How long does a client have to sign a change order?

That depends on your contract terms and the valid-through date on your pricing. Best practice is to include a 7 to 14-day window on the change order itself, after which the pricing is no longer guaranteed. This protects you from material cost increases and creates a reasonable deadline for the client.

What happens if you do not get a signed change order?

You perform work that may not be billable. If the client disputes the charge, you will need to prove the work was outside the original scope, that it was requested or required, and that the client agreed to pay for it. Without documentation, that proof is difficult to establish. Courts and arbitrators typically require written evidence of scope changes. Paper tickets, text messages, and verbal recollections are all weaker than a signed change order.

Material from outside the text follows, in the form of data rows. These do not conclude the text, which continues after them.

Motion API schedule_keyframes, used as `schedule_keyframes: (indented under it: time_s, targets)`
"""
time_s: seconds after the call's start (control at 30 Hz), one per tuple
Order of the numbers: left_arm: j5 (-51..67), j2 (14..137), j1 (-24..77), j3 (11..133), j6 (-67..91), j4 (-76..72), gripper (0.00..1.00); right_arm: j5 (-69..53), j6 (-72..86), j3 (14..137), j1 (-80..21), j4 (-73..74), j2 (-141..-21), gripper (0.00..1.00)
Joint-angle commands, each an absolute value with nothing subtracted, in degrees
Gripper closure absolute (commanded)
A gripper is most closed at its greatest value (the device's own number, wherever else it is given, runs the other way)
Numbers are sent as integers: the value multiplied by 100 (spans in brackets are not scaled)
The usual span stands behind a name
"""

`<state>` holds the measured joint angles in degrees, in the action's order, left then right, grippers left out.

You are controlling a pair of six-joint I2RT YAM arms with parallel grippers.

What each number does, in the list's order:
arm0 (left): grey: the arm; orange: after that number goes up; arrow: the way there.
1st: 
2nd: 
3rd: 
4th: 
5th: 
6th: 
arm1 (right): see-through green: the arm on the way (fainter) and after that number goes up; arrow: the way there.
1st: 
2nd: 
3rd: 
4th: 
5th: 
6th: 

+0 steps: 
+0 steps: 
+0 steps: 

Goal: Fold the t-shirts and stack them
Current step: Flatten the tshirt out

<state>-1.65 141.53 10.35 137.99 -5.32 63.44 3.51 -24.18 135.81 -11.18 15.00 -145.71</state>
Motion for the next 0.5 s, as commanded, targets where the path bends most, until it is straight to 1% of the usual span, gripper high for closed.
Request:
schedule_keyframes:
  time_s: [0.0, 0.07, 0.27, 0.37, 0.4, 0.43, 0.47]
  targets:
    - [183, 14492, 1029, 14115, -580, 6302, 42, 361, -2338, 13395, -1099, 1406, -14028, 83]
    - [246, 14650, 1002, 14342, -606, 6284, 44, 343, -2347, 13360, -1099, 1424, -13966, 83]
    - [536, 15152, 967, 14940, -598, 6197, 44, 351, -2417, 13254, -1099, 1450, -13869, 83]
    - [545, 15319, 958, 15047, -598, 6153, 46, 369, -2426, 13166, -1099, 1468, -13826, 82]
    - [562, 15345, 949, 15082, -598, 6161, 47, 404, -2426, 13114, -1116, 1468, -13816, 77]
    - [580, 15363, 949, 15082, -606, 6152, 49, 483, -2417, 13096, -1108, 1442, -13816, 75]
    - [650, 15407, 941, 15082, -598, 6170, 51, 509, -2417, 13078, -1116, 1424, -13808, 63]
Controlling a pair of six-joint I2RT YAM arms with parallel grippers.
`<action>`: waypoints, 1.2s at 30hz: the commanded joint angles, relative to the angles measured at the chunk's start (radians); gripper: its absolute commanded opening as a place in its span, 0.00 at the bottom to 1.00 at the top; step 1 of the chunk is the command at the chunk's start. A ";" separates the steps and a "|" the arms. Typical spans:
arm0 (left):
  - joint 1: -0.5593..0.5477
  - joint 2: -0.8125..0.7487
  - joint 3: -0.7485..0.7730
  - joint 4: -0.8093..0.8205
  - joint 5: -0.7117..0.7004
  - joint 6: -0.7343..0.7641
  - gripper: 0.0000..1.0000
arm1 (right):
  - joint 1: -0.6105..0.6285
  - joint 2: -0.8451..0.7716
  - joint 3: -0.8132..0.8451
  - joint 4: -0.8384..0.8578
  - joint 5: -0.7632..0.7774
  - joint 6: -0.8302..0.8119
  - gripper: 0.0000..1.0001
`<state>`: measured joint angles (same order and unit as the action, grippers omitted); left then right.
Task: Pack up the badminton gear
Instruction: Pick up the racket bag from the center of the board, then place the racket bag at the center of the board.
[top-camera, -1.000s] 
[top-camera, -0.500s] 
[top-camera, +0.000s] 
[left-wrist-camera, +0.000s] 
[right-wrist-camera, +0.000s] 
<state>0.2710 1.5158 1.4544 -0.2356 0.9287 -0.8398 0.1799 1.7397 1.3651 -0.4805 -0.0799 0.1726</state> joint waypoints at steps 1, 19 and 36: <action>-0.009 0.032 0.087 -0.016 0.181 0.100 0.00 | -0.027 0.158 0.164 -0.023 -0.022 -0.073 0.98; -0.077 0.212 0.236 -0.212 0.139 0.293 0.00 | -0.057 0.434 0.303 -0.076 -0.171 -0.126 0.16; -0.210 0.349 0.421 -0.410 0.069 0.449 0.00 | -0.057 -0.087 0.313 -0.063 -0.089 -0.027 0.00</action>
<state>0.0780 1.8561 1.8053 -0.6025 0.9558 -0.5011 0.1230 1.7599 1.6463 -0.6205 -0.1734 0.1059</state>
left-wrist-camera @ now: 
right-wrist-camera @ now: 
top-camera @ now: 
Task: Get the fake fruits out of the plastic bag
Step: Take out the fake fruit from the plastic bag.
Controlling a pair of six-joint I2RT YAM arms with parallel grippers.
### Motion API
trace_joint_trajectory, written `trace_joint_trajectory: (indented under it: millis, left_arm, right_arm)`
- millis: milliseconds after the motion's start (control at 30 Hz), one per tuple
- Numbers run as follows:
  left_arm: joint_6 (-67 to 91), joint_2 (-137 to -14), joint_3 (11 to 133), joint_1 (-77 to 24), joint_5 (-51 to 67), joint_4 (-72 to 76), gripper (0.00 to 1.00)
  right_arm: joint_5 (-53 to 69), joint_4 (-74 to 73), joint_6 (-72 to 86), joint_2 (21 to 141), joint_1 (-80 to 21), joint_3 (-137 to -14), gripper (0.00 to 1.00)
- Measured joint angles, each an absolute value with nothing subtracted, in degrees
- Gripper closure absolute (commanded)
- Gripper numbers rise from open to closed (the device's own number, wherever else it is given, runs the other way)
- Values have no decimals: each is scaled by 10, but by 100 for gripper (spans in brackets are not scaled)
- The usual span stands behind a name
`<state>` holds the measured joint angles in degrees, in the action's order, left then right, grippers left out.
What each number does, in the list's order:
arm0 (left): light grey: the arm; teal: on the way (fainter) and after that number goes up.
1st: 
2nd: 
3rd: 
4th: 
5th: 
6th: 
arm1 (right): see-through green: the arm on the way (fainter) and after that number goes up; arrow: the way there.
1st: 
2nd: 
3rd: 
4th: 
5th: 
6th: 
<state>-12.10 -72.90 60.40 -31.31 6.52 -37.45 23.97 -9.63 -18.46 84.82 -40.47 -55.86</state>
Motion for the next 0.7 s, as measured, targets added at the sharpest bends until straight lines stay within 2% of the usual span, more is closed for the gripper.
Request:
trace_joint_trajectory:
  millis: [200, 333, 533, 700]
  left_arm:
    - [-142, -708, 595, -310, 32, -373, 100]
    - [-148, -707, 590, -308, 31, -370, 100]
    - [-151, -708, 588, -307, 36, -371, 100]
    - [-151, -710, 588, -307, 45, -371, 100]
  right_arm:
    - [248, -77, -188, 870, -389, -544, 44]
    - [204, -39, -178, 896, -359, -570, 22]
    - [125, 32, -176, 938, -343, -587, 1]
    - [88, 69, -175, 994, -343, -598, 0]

How do change orders affect the contract?

Each signed change order becomes a legal amendment to the original contract. It adjusts the contract sum and, if applicable, the completion date. Keep a running contract total on every change order so both parties can track cumulative cost against the original budget.


Sources: Clearstory 2025 Specialty Contractor State of Change Orders Report · Rhumbix Construction Change Order Guide · SpecFinder Change Order Analysis · Matterport Construction Change Order Management · U.S. DOT Volpe Center, Understanding Construction Change Orders, January 2025


About the Author

Courtney Combs is the founder of Booked Solid Copy and the developer of Penmark, a change order tool built for small and mid-size trade contractors. She holds an MFA in Creative Writing and has spent 8+ years in digital marketing and technical writing for contractor-facing businesses. She builds the tools she writes about.